• _Instructions for the task_
Each line below is to be copied exactly as it appears.
Dataset section: Begin
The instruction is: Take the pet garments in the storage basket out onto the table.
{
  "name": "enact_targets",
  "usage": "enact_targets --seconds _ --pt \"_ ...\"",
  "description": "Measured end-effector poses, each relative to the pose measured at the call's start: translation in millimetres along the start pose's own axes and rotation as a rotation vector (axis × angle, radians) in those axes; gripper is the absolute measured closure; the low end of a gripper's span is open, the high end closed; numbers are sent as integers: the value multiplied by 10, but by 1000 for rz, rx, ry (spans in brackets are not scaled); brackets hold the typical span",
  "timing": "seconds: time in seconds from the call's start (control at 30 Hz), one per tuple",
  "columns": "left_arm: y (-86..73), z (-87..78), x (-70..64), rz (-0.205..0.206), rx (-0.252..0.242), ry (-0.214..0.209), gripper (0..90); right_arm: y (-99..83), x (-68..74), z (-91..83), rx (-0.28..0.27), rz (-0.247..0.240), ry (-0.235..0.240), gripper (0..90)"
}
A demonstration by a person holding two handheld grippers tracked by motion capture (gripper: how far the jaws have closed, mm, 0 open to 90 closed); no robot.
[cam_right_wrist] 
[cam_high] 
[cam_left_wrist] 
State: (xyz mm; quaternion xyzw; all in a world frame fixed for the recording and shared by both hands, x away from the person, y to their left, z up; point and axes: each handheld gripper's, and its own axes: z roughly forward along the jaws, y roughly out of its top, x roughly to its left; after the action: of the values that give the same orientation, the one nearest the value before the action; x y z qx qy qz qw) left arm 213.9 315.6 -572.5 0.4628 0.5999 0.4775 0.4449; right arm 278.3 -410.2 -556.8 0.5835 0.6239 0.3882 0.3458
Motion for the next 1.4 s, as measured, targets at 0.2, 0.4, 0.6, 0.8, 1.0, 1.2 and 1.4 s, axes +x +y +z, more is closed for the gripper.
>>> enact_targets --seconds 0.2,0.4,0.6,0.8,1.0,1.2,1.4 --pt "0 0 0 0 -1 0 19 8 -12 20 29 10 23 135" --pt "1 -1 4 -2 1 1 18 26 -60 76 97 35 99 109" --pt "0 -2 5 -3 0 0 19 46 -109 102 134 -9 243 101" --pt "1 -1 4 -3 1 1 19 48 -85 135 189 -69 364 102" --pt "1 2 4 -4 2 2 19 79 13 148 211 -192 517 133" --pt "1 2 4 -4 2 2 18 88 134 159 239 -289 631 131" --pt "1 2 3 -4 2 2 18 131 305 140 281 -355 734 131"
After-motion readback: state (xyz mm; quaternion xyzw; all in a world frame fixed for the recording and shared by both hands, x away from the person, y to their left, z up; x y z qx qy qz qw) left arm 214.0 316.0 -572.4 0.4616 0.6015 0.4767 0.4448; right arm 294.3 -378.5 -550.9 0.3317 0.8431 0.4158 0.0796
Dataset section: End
• _The completed task_
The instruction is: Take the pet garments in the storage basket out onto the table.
{
  "name": "enact_targets",
  "usage": "enact_targets --seconds _ --pt \"_ ...\"",
  "description": "Measured end-effector poses, each relative to the pose measured at the call's start: translation in millimetres along the start pose's own axes and rotation as a rotation vector (axis × angle, radians) in those axes; gripper is the absolute measured closure; the low end of a gripper's span is open, the high end closed; numbers are sent as integers: the value multiplied by 10, but by 1000 for rz, rx, ry (spans in brackets are not scaled); brackets hold the typical span",
  "timing": "seconds: time in seconds from the call's start (control at 30 Hz), one per tuple",
  "columns": "left_arm: y (-86..73), z (-87..78), x (-70..64), rz (-0.205..0.206), rx (-0.252..0.242), ry (-0.214..0.209), gripper (0..90); right_arm: y (-99..83), x (-68..74), z (-91..83), rx (-0.28..0.27), rz (-0.247..0.240), ry (-0.235..0.240), gripper (0..90)"
}
A demonstration by a person holding two handheld grippers tracked by motion capture (gripper: how far the jaws have closed, mm, 0 open to 90 closed); no robot.
[cam_right_wrist] 
[cam_high] 
[cam_left_wrist] 
State: (xyz mm; quaternion xyzw; all in a world frame fixed for the recording and shared by both hands, x away from the person, y to their left, z up; point and axes: each handheld gripper's, and its own axes: z roughly forward along the jaws, y roughly out of its top, x roughly to its left; after the action: of the values that give the same orientation, the one nearest the value before the action; x y z qx qy qz qw) left arm 213.9 315.6 -572.5 0.4628 0.5999 0.4775 0.4449; right arm 278.3 -410.2 -556.8 0.5835 0.6239 0.3882 0.3458
Motion for the next 1.4 s, as measured, targets at 0.2, 0.4, 0.6, 0.8, 1.0, 1.2 and 1.4 s, axes +x +y +z, more is closed for the gripper.
>>> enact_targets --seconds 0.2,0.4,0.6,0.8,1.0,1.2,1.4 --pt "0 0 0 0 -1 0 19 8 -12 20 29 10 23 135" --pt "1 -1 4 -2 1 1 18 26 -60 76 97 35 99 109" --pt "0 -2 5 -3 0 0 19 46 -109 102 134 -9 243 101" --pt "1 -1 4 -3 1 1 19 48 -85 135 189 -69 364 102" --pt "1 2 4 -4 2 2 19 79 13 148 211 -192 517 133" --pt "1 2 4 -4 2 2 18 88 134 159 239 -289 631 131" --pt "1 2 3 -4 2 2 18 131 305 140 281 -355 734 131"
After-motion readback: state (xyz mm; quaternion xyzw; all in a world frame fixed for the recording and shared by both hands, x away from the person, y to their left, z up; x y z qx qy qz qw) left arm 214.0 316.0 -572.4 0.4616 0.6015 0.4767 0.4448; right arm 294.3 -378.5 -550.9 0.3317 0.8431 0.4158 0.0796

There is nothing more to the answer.